Adapted from *Python Machine Learning 2nd Edition* by [Sebastian Raschka](https://sebastianraschka.com), Packt Publishing Ltd. 2017

Code Repository: https://github.com/rasbt/python-machine-learning-book-2nd-edition

Code License: [MIT License](https://github.com/rasbt/python-machine-learning-book-2nd-edition/blob/master/LICENSE.txt)

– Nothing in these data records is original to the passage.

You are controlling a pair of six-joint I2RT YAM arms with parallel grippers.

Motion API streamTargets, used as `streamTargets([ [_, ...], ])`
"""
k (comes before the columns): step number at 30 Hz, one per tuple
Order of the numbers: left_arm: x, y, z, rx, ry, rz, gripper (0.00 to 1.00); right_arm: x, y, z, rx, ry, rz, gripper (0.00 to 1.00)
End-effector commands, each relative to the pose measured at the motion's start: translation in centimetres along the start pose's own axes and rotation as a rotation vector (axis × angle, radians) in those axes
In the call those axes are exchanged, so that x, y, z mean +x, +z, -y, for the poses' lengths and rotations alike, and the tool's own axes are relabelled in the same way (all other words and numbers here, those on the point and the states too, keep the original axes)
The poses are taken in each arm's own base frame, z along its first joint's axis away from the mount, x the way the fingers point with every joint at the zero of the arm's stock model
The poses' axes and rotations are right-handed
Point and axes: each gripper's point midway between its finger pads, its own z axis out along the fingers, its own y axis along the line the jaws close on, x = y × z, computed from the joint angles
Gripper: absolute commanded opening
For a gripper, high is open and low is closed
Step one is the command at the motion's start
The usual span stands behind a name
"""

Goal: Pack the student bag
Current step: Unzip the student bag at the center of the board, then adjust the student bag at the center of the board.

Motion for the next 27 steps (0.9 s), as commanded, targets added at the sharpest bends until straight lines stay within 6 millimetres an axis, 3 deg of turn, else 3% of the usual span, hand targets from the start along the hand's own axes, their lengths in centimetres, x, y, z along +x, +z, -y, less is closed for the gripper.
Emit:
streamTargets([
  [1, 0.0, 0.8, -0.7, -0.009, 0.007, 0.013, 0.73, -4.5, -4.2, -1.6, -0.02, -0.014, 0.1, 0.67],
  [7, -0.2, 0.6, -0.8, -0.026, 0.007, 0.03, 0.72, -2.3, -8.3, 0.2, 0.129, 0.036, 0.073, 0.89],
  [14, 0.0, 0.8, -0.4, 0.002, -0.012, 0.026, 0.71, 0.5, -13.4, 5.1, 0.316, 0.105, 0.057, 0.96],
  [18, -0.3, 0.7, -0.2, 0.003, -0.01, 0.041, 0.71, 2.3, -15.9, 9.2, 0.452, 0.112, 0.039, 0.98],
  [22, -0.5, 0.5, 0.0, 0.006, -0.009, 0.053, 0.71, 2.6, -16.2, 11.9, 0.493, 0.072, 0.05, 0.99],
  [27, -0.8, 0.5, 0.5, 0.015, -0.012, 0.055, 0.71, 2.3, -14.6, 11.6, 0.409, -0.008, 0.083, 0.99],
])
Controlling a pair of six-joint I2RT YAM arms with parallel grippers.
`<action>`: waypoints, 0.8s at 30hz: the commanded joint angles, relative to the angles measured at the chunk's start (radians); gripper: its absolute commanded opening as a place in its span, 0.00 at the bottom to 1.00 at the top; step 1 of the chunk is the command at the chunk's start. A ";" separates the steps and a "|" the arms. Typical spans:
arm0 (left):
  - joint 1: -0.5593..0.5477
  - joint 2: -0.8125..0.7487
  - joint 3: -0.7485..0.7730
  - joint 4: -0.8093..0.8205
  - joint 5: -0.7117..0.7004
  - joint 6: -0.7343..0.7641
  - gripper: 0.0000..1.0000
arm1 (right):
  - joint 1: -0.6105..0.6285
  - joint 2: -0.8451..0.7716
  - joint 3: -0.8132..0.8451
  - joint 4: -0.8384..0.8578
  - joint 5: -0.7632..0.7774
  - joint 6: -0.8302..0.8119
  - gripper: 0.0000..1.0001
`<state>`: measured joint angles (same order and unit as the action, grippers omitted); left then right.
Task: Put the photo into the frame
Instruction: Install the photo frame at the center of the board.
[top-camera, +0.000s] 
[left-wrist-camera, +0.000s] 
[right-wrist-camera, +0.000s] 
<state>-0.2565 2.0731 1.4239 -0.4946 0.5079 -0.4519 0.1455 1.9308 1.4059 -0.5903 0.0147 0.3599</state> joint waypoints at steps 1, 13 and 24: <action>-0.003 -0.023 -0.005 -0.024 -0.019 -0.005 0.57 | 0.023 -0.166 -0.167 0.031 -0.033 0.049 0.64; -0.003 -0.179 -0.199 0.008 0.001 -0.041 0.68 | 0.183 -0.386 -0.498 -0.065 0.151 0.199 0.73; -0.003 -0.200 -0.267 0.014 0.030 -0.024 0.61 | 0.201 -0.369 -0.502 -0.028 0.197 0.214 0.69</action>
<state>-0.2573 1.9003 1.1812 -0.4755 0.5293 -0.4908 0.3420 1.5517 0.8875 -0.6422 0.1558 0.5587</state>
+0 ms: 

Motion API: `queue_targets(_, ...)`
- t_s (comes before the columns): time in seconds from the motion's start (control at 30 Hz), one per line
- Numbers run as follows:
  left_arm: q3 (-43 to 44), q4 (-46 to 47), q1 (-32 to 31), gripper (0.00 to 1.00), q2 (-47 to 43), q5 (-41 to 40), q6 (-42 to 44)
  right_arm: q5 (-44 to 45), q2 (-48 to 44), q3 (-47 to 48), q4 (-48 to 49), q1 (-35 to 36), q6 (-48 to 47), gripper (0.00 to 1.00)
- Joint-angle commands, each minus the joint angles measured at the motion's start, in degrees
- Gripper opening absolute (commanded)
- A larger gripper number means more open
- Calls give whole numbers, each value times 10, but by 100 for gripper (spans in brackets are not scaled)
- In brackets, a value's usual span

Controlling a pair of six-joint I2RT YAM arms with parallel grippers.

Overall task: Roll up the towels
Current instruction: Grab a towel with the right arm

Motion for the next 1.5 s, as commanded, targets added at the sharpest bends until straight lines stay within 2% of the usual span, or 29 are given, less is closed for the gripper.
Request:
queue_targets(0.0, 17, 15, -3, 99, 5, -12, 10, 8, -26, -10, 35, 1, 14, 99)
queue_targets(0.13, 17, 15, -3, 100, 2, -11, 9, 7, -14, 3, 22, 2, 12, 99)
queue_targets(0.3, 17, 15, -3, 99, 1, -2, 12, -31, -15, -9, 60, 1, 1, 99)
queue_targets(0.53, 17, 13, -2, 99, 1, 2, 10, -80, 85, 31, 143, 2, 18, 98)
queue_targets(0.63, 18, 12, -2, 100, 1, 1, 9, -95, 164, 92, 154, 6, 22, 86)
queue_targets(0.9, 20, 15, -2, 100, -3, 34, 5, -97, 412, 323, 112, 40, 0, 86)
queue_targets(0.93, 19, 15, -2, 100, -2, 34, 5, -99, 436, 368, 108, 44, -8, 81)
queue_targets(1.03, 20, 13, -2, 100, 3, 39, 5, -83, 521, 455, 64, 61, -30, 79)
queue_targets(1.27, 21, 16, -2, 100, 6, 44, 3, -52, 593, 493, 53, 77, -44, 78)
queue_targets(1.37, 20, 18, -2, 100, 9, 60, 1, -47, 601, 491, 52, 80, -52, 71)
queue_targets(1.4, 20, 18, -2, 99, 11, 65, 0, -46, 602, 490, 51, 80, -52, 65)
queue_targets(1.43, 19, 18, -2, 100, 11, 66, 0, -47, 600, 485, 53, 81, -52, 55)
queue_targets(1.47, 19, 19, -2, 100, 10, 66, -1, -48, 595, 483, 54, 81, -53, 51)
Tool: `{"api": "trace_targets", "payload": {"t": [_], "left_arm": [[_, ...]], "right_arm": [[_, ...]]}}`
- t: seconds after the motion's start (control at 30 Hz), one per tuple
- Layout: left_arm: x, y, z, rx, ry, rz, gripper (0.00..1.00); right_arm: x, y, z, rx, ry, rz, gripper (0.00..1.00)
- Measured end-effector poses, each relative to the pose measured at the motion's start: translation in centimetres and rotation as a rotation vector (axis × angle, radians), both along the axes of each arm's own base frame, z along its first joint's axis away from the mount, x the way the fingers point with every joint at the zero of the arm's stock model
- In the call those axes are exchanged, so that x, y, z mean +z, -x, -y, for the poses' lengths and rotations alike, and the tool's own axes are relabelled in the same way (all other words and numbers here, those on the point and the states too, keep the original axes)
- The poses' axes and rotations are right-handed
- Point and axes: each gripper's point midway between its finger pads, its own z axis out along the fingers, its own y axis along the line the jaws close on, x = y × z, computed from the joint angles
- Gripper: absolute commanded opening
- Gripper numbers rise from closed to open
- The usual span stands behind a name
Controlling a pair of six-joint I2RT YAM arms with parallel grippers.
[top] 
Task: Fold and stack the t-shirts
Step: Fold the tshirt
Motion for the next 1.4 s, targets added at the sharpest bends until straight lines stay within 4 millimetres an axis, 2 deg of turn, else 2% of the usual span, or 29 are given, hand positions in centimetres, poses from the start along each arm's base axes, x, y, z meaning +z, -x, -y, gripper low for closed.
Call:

## Applying Machine Learning To Sentiment Analysis

### Obtaining the IMDb movie review dataset

The IMDB movie review set can be downloaded from [http://ai.stanford.edu/~amaas/data/sentiment/](http://ai.stanford.edu/~amaas/data/sentiment/).

In [None]:
import numpy as np
np.random.seed(0)
df = df.reindex(np.random.permutation(df.index))
df.to_csv('movie_data.csv', index=False, encoding='utf-8')

In [None]:
import pandas as pd

df = pd.read_csv('movie_data.csv', encoding='utf-8')
df.head(5)

In [None]:
df.shape

### bag-of-words model

Transforming documents into feature vectors

By calling the fit_transform method on CountVectorizer, we can construct the vocabulary of the bag-of-words model and transformed the following three sentences into sparse feature vectors:
1. The sun is shining
2. The weather is sweet
3. The sun is shining, the weather is sweet, and one and one is two


In [None]:
import numpy as np
from sklearn.feature_extraction.text import CountVectorizer

vectorizer = CountVectorizer()
docs = np.array([
        'The sun is shining',
        'The weather is sweet',
        'The sun is shining, the weather is sweet, and one and one is two'])
bag = vectorizer.fit_transform(docs)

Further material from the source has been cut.